## Activity
For the listing below, give the count of lines containing the string "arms" and nothing else.

## Data for analysis
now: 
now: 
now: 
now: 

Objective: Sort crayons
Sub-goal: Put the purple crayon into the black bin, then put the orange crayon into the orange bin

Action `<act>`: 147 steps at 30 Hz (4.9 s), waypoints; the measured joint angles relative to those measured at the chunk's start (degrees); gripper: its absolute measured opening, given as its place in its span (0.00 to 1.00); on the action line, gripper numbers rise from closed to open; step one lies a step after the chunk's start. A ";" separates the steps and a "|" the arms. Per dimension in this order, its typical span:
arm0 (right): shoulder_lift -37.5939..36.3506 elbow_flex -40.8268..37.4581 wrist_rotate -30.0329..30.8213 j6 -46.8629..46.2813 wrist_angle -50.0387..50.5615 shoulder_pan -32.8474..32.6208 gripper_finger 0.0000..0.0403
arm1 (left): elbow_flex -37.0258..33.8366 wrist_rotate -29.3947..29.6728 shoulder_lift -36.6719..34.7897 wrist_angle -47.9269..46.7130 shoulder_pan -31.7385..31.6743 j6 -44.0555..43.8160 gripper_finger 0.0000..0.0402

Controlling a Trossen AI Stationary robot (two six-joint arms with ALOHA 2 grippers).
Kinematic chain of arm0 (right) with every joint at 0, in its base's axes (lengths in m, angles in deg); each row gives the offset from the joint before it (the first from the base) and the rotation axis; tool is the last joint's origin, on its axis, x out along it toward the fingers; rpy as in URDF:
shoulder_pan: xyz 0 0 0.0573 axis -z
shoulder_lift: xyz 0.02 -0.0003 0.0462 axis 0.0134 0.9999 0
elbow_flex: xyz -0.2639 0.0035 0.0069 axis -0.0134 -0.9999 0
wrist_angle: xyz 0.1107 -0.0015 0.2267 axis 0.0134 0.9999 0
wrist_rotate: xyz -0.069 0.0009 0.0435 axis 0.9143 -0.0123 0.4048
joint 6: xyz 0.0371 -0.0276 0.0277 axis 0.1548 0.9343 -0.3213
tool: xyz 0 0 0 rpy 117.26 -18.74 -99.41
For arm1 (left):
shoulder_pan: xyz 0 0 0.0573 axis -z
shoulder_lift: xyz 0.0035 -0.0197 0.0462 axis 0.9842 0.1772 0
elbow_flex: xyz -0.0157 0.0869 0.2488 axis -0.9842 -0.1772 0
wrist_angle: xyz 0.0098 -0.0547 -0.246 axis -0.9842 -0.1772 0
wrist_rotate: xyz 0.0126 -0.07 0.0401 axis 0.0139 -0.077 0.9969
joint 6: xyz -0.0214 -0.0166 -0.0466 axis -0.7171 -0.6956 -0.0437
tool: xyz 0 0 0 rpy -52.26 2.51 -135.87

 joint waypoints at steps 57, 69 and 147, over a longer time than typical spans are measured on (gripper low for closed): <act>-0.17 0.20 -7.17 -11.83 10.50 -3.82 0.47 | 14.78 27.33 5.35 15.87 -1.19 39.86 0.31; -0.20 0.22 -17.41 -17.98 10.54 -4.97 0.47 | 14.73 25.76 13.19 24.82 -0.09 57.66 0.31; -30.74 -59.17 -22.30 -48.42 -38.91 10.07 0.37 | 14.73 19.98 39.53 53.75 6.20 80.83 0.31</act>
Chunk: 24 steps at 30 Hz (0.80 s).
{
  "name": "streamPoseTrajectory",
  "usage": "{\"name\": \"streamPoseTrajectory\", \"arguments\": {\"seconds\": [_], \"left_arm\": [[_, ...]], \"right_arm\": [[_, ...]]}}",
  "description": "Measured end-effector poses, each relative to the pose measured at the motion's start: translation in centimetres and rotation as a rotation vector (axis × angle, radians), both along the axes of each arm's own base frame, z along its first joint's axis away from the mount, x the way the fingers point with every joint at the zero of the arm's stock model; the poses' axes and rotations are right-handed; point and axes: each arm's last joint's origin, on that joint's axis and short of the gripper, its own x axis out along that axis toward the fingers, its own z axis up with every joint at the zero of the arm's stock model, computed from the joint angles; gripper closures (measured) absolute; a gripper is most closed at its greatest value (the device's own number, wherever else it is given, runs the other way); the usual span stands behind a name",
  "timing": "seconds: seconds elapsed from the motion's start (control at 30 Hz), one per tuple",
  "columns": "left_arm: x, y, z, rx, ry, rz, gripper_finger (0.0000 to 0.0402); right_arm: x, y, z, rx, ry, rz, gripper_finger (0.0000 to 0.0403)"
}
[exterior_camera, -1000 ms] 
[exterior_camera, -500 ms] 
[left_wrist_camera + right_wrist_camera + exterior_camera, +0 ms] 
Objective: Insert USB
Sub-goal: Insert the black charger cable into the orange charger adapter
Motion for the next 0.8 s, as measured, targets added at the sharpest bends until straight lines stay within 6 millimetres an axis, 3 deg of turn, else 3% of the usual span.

## Written reply
2